May 21, 2003
Why Anthropology Matters
Rich, Black, and Flunking tells the story of UC Berkeley anthropology professor John Ogbu's research into why upper-middle class black students were performing so much worse than other upper-middle class students.
While acknowledging that there were external societal factors that seemed to contribute (i.e., racism), he concluded that, essentially, the problem came from within the culture of the black students, who considered excelling in academia as "acting white." Also, he saw that, generally, the parents assumed that educating the children was the job of the schools, and were pretty hands-off. (This lead to perhaps the greatest oxymoron, because the parents also were quite distrusting of the school as a white institution. "'I'm still trying to understand it,' [Ogbu] conceded. 'It's a system you don't trust, and yet you don't take the education of your own kids into your hands.'"
Needless to say, this caused a stir, particularly among those who favor pointing the finger of blame at factors beyond their control. It's shocking and saddening that some of the parents accused Ogbu of simple knee-jerk "blaming the victim" stances, labelling him an "academic Clarence Thomas"... As a graduate of Cal's anthropology program, I can say, with a high degree of certainty, that any professor of cultural anthropology at UC Berkeley is *exceedingly* aware of all manner of cultural sensitivity, be it race, ethnicity, gender, sexual orientation, class etc. etc.
In talking about this article with a friend, he mentioned that he'd recently read Randy Shilts' "And the Band Played On," about the spread of AIDS in the homosexual community in SF, and how the gays similarly were unwilling to accept any responsibility for the situation. Yes, the behavior of the Reagan administration was contemptible, but so is egregious denial.
Another element of Ogbu's research is a distinction between involuntary and voluntary immigrants. Involuntary immigrants (slave-descended African-Americans, native Americans, Chicanos) don't perform as well academically as voluntary immigrants.
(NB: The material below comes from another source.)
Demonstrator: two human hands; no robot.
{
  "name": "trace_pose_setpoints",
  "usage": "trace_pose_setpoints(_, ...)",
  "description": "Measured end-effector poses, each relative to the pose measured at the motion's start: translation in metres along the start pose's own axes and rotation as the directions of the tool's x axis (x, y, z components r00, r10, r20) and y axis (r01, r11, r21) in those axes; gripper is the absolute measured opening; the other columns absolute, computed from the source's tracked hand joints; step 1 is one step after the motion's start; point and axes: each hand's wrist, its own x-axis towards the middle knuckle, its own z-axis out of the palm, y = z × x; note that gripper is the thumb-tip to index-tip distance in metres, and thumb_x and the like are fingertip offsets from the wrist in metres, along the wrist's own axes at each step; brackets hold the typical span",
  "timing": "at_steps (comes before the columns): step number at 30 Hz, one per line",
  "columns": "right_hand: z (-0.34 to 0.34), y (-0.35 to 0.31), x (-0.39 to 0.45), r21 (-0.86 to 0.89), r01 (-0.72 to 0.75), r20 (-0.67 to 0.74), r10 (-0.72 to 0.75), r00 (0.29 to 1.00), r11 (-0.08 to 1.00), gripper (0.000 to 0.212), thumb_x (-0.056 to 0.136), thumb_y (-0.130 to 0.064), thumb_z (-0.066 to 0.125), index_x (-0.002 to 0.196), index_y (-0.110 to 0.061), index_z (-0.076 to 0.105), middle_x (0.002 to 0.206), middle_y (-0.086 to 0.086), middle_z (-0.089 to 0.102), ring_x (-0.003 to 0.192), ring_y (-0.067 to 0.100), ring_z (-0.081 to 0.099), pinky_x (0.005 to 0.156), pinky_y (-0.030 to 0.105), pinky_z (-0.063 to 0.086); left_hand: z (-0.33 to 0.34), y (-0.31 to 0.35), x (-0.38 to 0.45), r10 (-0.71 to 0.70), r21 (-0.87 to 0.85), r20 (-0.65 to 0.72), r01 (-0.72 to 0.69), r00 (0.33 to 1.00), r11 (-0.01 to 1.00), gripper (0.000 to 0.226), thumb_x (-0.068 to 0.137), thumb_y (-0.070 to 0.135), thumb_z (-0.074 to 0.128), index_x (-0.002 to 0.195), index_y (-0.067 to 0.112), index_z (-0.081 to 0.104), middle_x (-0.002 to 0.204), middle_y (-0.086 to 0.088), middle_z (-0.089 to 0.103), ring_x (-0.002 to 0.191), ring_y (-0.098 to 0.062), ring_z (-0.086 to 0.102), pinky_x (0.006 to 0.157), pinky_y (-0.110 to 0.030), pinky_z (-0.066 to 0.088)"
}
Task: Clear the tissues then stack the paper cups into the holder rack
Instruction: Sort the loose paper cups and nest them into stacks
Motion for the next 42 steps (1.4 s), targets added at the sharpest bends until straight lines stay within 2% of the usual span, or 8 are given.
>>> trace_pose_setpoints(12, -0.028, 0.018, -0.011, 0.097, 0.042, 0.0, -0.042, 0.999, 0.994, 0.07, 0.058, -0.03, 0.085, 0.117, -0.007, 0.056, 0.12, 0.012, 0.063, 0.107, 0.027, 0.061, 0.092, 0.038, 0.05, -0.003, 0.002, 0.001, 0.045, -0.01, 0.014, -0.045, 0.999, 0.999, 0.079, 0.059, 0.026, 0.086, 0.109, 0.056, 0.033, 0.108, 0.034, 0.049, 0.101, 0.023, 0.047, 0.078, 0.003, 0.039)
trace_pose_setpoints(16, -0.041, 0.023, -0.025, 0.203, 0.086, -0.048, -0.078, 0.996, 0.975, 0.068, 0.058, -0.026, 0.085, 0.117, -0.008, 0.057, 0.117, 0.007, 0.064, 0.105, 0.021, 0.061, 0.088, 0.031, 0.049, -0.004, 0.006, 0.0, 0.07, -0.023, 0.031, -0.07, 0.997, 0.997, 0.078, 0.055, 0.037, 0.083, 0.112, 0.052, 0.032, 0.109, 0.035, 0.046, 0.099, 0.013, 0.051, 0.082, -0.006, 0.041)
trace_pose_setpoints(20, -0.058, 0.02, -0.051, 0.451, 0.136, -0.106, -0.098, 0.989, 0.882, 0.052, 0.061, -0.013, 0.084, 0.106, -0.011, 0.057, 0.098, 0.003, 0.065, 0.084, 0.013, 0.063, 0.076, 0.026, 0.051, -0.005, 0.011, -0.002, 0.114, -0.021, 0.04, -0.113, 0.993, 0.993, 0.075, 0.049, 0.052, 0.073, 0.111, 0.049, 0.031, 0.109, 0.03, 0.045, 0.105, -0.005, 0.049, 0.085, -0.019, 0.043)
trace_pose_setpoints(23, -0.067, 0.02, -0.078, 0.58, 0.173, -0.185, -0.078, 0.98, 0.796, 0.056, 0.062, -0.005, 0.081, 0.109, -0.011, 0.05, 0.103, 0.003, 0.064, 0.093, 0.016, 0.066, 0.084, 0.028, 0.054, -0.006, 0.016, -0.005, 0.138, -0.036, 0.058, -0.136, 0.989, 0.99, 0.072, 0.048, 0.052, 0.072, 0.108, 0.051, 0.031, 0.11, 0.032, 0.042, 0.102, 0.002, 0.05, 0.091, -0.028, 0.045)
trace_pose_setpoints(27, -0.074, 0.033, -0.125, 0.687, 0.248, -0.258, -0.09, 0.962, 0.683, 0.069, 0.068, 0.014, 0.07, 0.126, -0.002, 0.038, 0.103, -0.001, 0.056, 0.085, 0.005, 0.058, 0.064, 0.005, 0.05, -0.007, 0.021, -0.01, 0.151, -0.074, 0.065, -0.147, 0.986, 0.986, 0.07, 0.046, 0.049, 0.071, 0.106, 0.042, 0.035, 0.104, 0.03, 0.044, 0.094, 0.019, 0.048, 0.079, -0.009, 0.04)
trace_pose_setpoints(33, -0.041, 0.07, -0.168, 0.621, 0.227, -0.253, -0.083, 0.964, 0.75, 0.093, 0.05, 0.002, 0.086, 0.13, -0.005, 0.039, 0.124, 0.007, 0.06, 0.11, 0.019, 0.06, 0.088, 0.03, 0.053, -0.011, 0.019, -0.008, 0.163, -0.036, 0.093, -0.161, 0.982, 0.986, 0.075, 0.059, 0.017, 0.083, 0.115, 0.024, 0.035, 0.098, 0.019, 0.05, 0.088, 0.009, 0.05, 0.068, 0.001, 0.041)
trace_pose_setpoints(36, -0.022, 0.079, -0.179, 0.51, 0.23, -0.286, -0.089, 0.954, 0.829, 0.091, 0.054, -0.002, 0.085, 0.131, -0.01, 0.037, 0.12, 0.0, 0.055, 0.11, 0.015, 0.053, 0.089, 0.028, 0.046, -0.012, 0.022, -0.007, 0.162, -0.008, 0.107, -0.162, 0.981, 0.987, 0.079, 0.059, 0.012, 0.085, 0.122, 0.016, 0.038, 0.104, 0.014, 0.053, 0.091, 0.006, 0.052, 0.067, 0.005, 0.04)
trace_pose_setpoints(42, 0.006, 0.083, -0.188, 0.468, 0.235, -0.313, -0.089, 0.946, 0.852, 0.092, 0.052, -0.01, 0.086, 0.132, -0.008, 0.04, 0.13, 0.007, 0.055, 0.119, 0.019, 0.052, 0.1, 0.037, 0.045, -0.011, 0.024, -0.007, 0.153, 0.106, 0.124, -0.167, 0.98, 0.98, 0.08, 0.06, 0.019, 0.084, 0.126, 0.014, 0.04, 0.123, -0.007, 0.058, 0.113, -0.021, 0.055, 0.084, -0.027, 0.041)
This mitigates some of the blaming of racism -- recent African immigrants perform better than African-Americans, though one supposes they're subject to the same societal racism.
Anyway, read the piece and see what thoughts it spurs.
May 19, 2003
Relationships and Compromise
Meg writes, "People will tell you the key to any successful relationship is compromise." This is illustrated by alternating who chooses the movie, which is perhaps the most common example of relationship compromise.
This common belief disheartens me.
Let me address the minor aspect, the movie thing. Should couples feel compelled to see every movie together? Seeing a film alone is not a signal of the end of your love -- it's just a reflection of different tastes. In fact, it can be very liberating. I imagine that goading someone to see a film they're uninterested in can only lead to a kind of seething contempt. But maybe that's just me.
On the larger issue of compromise, well, yes, I can see compromise as being very important in relationships where people are thrown together by circumstance -- work, politics, air travel, etc. To make the most of the situation, there will likely need to be give and take.
But love? That's a relationship of choice. Why choose to be in a relationship where you have to compromise? While searching Google for "relationship compromise" mostly returns writing that supports the notion that compromise is a key to success, I found one insightful article that purports the opposite. The author of "Is Relationship really about compromise" argues that compromise "has no place in a relationship built on love, truth and respect."
Compromise in relationship means to choose to be someone you would not naturally be, for the sake of the relationship. It is giving up being who you really are in the hope of guaranteeing the love of another. Compromise is based on the fear that unless we are somebody different to who we would naturally be, we risk losing love. All we are really risking is losing ourselves.Contrary to a very popular belief that compromise supports love; the truth is compromise erodes love. When you compromise yourself for the sake of the relationship, very quickly resentment is experienced, not love. Love and resentment are mutually exclusive. They don't live in the same house; they don't even live in the same suburb!
I find that statement remarkably affirming.
I think it's telling that when it comes to friendships, people don't really compromise. If friends have to extensively maneuver in order to find common ground, they will inevitably drift apart. It doesn't make sense to hang out with people who won't let you be yourself. Does it make sense to deny aspects of yourself for the sake of love?
(I suspect Meg never thought her statement would engender such an earnest response. But it's one of those Things I Believe, and it kinda triggered a chord.)